Book by Franklin W. Dixon

The Hooded Hawk Mystery is the thirty-fourth volume in the original The Hardy Boys series of mystery books for children and teens published by Grosset & Dunlap.

This book was written for the Stratemeyer Syndicate by Charles S. Strong and rewritten by Harriet Adams. The original version of this book was shortened in 1971 by Priscilla Baker-Carr resulting in two slightly different stories sharing the same title.

This version entered the Canadian Public Domain on January 1, 2013.

==Plot summary==
The Hardy Boys solve a kidnapping and break up a gang smuggling illegal aliens from India who are also holding an Indian prince captive.
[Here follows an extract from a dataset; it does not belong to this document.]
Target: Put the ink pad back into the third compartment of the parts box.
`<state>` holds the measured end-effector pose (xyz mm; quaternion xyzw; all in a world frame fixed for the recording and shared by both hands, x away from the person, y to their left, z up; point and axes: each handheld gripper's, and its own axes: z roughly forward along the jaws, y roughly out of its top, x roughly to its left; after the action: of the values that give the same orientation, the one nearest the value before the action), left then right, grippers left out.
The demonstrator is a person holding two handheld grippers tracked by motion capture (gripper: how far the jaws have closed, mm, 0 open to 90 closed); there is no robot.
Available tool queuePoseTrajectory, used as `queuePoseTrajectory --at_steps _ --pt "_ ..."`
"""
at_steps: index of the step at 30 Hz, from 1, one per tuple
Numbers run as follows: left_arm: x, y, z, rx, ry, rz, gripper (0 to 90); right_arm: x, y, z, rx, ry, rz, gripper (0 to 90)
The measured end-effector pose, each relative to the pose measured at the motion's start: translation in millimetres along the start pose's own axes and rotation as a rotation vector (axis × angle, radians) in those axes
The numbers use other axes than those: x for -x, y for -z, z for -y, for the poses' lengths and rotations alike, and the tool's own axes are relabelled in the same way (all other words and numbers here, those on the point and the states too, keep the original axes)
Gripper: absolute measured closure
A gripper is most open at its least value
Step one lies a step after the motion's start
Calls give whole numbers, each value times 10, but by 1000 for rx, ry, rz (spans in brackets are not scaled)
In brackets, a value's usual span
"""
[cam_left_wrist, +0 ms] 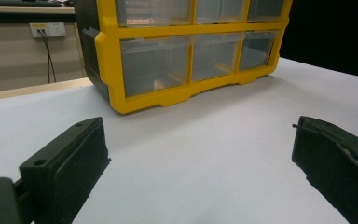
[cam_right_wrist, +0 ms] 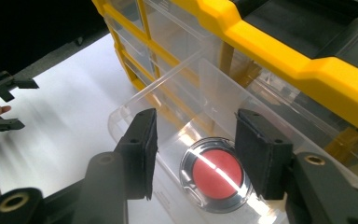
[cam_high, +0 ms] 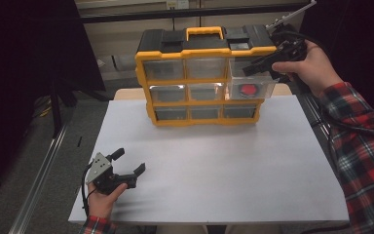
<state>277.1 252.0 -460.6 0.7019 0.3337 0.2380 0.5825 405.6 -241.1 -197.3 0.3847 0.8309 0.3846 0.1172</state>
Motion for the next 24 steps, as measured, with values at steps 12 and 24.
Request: queuePoseTrajectory --at_steps 12,24 --pt "3 -4 1 -3 -1 0 33 -48 57 18 -3 24 -43 621" --pt "7 -1 0 1 3 -7 33 -98 121 72 9 3 -85 800"
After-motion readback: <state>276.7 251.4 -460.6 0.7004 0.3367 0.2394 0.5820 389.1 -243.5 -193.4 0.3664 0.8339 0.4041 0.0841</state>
An official of the Indian government saw to it that a trained peregrine falcon was delivered to the boys to use in their investigation. Throughout their mission the falcon intercepts many messages between the smugglers as the criminals use pigeons to fly messages from place to place.

Finally, the boys rescue the Indian prince and catch the human smugglers along with creating a strong bond between India and the Hardys.